A model refers to a machine learning artifact that encapsulates both the algorithms and learned parameters. Once trained, a model can be used to make predictions on new, unseen data. BentoML provides a local Model Store to save and manage models, which is a local file directory maintained by BentoML.

This document explains key operations about models in BentoML.

Save a trained model#

To serve a model using BentoML, you need to first save the model instance to the Model Store with the BentoML API. In most cases, you can use the save_model method for this purpose. For example, you use the following call to save the trained model in the Iris quickstart.

saved_model = bentoml.sklearn.save_model("iris_clf", clf)


It is also possible to use pre-trained models directly with BentoML, without saving it to the Model Store first. See Custom Runner to learn more.

For any existing model saved on disk, load the model into a Python session and then import it into the BentoML Model Store. The specific method to use depends on the framework of your model. As a management best practice, always register your model into the Model Store once you finish training and validation. This makes sure all your finalized models can be managed in one place.

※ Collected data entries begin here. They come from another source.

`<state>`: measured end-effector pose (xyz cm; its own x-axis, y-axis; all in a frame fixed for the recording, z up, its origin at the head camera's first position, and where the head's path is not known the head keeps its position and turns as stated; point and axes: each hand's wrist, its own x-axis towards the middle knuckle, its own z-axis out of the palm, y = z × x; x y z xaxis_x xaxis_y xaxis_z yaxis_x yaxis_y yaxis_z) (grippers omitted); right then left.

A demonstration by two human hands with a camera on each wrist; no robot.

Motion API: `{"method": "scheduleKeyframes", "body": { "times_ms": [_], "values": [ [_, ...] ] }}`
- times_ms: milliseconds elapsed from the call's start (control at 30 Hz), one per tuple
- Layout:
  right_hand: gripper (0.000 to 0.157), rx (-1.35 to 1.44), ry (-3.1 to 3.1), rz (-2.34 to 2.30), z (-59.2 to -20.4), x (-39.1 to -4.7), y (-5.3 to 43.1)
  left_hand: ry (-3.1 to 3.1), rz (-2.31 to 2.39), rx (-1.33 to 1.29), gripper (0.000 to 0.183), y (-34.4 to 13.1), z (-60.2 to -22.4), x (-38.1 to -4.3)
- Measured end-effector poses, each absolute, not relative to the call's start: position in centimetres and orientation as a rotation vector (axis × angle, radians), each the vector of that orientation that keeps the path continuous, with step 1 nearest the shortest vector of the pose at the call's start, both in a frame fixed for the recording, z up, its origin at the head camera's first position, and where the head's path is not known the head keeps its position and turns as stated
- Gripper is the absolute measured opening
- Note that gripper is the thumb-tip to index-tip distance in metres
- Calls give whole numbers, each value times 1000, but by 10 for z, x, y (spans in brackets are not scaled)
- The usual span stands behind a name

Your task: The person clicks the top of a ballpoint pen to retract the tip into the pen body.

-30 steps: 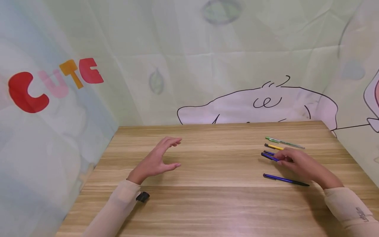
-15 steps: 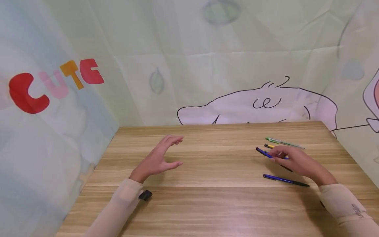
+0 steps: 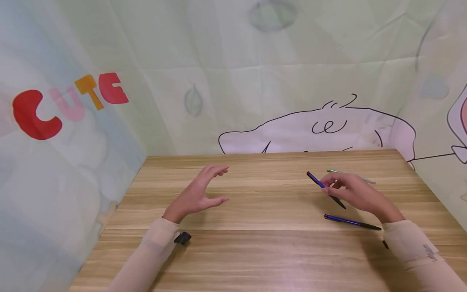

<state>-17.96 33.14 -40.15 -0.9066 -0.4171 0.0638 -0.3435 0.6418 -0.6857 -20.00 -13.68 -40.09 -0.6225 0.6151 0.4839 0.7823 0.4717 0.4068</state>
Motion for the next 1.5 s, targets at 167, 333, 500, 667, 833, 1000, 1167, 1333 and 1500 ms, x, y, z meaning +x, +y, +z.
{"method": "scheduleKeyframes", "body": {
  "times_ms": [167,333,500,667,833,1000,1167,1333,1500],
  "values": [
    [18,-654,2735,-1149,-399,-182,325,-2446,-895,-1190,83,-133,-399,-201],
    [18,-635,2730,-1158,-396,-184,318,-2443,-899,-1187,81,-129,-398,-202],
    [18,-621,2710,-1205,-393,-184,311,-2443,-904,-1191,81,-126,-396,-203],
    [19,-619,2694,-1246,-390,-183,304,-2420,-902,-1203,81,-122,-394,-203],
    [18,-608,2708,-1258,-388,-183,297,-2385,-897,-1228,82,-118,-392,-206],
    [20,-631,2720,-1255,-388,-184,292,-2360,-896,-1242,83,-113,-390,-207],
    [21,-661,2708,-1283,-386,-185,288,-2344,-911,-1257,83,-108,-388,-209],
    [21,-670,2655,-1370,-385,-186,280,-2353,-920,-1247,84,-105,-387,-209],
    [22,-642,2624,-1432,-385,-186,273,-2359,-929,-1239,84,-103,-386,-209]
  ]
}}
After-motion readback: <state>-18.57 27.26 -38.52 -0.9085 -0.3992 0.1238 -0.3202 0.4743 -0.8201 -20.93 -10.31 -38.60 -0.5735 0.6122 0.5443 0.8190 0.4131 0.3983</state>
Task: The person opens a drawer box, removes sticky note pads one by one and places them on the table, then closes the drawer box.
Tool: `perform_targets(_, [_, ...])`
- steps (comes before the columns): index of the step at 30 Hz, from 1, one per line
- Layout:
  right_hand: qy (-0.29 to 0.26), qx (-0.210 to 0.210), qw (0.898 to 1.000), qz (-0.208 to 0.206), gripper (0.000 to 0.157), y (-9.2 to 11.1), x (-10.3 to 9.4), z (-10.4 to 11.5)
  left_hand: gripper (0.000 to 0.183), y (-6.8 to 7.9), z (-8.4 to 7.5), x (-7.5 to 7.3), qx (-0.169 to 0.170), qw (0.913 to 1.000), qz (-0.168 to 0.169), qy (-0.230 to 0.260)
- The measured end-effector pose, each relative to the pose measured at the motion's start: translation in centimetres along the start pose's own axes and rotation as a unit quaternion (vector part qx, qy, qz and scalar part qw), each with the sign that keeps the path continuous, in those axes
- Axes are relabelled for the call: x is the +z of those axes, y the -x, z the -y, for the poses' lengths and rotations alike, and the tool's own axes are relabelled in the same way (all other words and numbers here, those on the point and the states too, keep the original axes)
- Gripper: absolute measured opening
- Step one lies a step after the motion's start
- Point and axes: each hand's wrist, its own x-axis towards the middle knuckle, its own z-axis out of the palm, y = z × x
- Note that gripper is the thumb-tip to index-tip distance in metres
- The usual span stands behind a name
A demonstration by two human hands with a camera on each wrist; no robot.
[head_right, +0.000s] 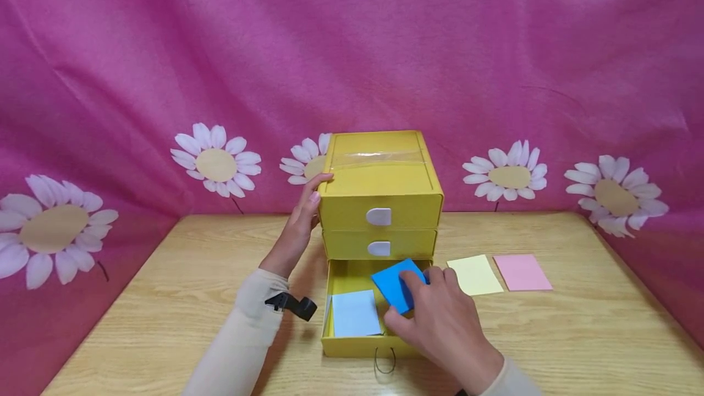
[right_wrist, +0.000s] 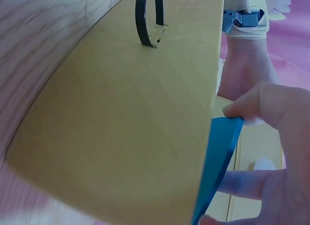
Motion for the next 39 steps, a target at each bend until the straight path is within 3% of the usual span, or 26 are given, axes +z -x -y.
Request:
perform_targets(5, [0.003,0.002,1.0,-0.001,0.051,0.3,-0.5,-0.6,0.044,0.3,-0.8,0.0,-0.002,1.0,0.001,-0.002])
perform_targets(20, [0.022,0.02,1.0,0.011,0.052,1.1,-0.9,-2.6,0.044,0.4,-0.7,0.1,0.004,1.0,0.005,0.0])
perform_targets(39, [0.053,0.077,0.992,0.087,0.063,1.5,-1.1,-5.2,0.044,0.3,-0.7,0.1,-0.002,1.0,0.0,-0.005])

When using the save_model method, you can optionally attach custom labels, metadata, or custom objects to be saved alongside your model in the Model Store:

    "demo_mnist",   # Model name in the local Model Store
    trained_model,  # Model instance being saved
    labels={    # User-defined labels for managing models in BentoCloud
        "owner": "nlp_team",
        "stage": "dev",
    metadata={  # User-defined additional metadata
        "acc": acc,
        "cv_stats": cv_stats,
        "dataset_version": "20210820",
    custom_objects={    # Save additional user-defined Python objects
        "tokenizer": tokenizer_object,
  • labels: Custom key-value pairs for managing models and providing identifying attributes, such as owner=nlp_team and stage=dev.

  • metadata: Additional context or evaluation metrics for the model, such as dataset version, training parameters, and model scores.

  • custom_objects: Additional Python objects such as a tokenizer instance and a preprocessor function. These objects are serialized with cloudpickle.

Retrieve a saved model#

To load the model instance back into memory, use the framework-specific load_model method. For example:

import bentoml
from sklearn.base import BaseEstimator

model: BaseEstimator = bentoml.sklearn.load_model("iris_clf:latest")


The load_model method is used here only for testing and advanced customizations. For general model serving use cases, use Runners for running model inference. See the Use model Runners section below to learn more.

For retrieving model information and accessing the to_runner API, use the get method:

import bentoml
bento_model: bentoml.Model = bentoml.models.get("iris_clf:latest")


my_runner: bentoml.Runner = bento_model.to_runner()

bentoml.models.get returns a bentoml.Model instance, linking to a saved model entry in the BentoML Model Store. You can then use the instance to get model information like tag, labels, and custom objects and create a Runner from the model.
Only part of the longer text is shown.